-- DATASET SECTION follows --

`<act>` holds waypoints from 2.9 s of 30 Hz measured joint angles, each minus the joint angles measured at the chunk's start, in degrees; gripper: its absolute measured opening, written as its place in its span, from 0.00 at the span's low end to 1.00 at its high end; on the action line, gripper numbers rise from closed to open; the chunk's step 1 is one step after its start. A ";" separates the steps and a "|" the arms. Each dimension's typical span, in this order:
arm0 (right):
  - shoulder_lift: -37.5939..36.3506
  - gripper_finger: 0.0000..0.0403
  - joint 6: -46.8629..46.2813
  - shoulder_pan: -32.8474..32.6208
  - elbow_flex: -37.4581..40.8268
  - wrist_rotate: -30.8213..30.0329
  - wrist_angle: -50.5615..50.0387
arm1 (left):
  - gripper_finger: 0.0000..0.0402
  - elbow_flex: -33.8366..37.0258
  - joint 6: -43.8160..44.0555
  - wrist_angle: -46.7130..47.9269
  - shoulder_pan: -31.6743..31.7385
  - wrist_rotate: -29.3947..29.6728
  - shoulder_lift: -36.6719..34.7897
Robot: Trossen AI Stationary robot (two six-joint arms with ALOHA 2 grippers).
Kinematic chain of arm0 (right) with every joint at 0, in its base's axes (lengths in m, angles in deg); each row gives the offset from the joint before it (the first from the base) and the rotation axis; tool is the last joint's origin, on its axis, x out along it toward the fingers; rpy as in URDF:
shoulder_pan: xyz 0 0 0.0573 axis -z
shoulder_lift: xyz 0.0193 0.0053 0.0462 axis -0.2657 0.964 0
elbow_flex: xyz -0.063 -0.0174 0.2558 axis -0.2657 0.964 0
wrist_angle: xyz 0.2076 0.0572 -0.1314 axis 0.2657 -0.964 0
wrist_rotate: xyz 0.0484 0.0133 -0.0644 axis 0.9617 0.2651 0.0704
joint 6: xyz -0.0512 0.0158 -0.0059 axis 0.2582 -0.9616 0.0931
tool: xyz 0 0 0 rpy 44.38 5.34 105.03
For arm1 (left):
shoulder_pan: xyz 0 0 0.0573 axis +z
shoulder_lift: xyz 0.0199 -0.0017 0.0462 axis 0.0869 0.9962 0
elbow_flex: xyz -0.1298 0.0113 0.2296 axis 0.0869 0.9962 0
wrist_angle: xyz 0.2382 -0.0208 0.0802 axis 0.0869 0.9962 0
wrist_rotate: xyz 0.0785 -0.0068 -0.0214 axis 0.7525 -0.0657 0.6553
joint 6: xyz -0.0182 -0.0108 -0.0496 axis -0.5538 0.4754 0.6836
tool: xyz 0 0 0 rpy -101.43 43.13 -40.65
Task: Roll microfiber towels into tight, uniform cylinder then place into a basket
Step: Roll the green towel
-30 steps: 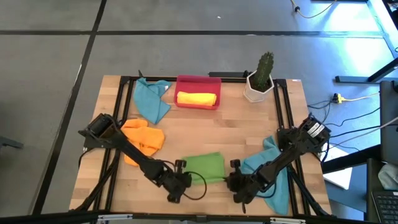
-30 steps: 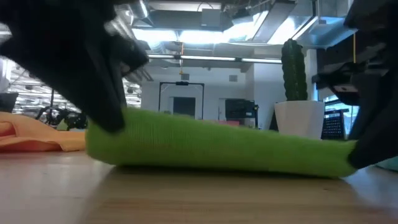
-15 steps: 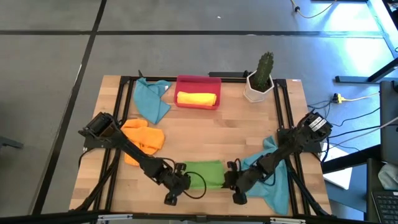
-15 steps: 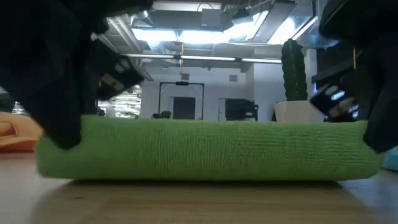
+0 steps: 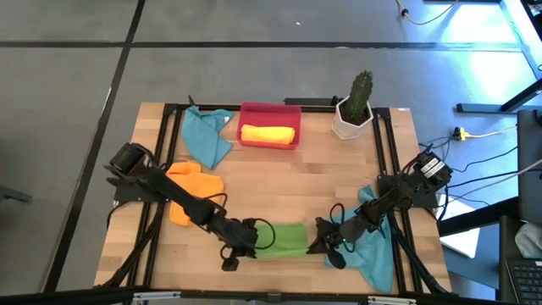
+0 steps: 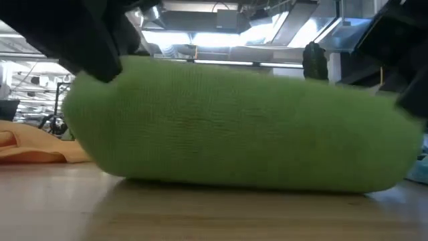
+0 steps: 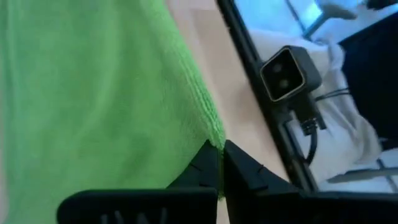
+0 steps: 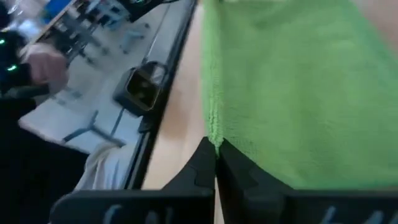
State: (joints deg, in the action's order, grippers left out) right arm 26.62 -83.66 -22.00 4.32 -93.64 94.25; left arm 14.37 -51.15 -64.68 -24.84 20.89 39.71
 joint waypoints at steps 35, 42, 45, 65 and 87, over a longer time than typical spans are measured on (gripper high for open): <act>0.13 0.01 -2.99 5.15 -9.05 -3.01 -25.73 | 0.00 6.94 11.56 0.67 3.13 -1.47 -0.28; 0.13 0.01 -2.74 7.11 -9.08 -5.23 -27.28 | 0.00 8.82 11.14 0.98 4.32 0.40 -0.28; 0.13 0.01 -2.82 7.60 -9.09 -6.81 -29.24 | 0.01 8.84 9.36 0.98 4.32 2.34 -0.28; 0.00 0.01 -4.18 7.74 -9.09 -7.67 -31.81 | 0.33 -5.33 -4.98 28.29 1.54 18.75 -1.86; 0.04 0.01 -5.56 7.78 -9.05 -7.43 -32.31 | 0.33 -11.99 -17.90 29.62 -11.47 36.86 7.61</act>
State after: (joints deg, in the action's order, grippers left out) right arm 26.66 -89.22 -14.22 -4.73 -101.07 61.94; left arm 2.38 -69.05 -35.05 -36.31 57.75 47.32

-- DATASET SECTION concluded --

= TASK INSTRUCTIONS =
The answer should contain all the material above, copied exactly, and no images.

= EXERCISE ANSWER =
`<act>` holds waypoints from 2.9 s of 30 Hz measured joint angles, each minus the joint angles measured at the chunk's start, in degrees; gripper: its absolute measured opening, written as its place in its span, from 0.00 at the span's low end to 1.00 at its high end; on the action line, gripper numbers rise from closed to open; the chunk's step 1 is one step after its start. A ";" separates the steps and a "|" the arms. Each dimension's typical span, in this order:
arm0 (right):
  - shoulder_lift: -37.5939..36.3506
  - gripper_finger: 0.0000..0.0403
  - joint 6: -46.8629..46.2813
  - shoulder_pan: -32.8474..32.6208
  - elbow_flex: -37.4581..40.8268
  - wrist_rotate: -30.8213..30.0329
  - wrist_angle: -50.5615..50.0387
arm1 (left):
  - gripper_finger: 0.0000..0.0402
  - elbow_flex: -33.8366..37.0258
  - joint 6: -43.8160..44.0555
  - wrist_angle: -46.7130..47.9269
  - shoulder_pan: -31.6743..31.7385
  - wrist_rotate: -29.3947..29.6728
  - shoulder_lift: -36.6719..34.7897
Robot: Trossen AI Stationary robot (two six-joint arms with ALOHA 2 grippers).
Kinematic chain of arm0 (right) with every joint at 0, in its base's axes (lengths in m, angles in deg); each row gives the offset from the joint before it (the first from the base) and the rotation axis; tool is the last joint's origin, on its axis, x out along it toward the fingers; rpy as in URDF:
shoulder_pan: xyz 0 0 0.0573 axis -z
shoulder_lift: xyz 0.0193 0.0053 0.0462 axis -0.2657 0.964 0
elbow_flex: xyz -0.063 -0.0174 0.2558 axis -0.2657 0.964 0
wrist_angle: xyz 0.2076 0.0572 -0.1314 axis 0.2657 -0.964 0
wrist_rotate: xyz 0.0484 0.0133 -0.0644 axis 0.9617 0.2651 0.0704
joint 6: xyz -0.0512 0.0158 -0.0059 axis 0.2582 -0.9616 0.0931
tool: xyz 0 0 0 rpy 44.38 5.34 105.03
For arm1 (left):
shoulder_pan: xyz 0 0 0.0573 axis +z
shoulder_lift: xyz 0.0199 -0.0017 0.0462 axis 0.0869 0.9962 0
elbow_flex: xyz -0.1298 0.0113 0.2296 axis 0.0869 0.9962 0
wrist_angle: xyz 0.2382 -0.0208 0.0802 axis 0.0869 0.9962 0
wrist_rotate: xyz 0.0785 -0.0068 -0.0214 axis 0.7525 -0.0657 0.6553
joint 6: xyz -0.0182 -0.0108 -0.0496 axis -0.5538 0.4754 0.6836
tool: xyz 0 0 0 rpy -101.43 43.13 -40.65
Task: Roll microfiber towels into tight, uniform cylinder then place into a basket
Step: Roll the green towel
-30 steps: 
-30 steps: 
-15 steps: 
-15 steps: 
+0 steps: 
+0 steps: 
+0 steps: 
+0 steps: 
State: (joints deg, in the action's order, grippers left out) right arm 26.62 -83.66 -22.00 4.32 -93.64 94.25; left arm 14.37 -51.15 -64.68 -24.84 20.89 39.71
 joint waypoints at steps 35, 42, 45, 65 and 87, over a longer time than typical spans are measured on (gripper high for open): <act>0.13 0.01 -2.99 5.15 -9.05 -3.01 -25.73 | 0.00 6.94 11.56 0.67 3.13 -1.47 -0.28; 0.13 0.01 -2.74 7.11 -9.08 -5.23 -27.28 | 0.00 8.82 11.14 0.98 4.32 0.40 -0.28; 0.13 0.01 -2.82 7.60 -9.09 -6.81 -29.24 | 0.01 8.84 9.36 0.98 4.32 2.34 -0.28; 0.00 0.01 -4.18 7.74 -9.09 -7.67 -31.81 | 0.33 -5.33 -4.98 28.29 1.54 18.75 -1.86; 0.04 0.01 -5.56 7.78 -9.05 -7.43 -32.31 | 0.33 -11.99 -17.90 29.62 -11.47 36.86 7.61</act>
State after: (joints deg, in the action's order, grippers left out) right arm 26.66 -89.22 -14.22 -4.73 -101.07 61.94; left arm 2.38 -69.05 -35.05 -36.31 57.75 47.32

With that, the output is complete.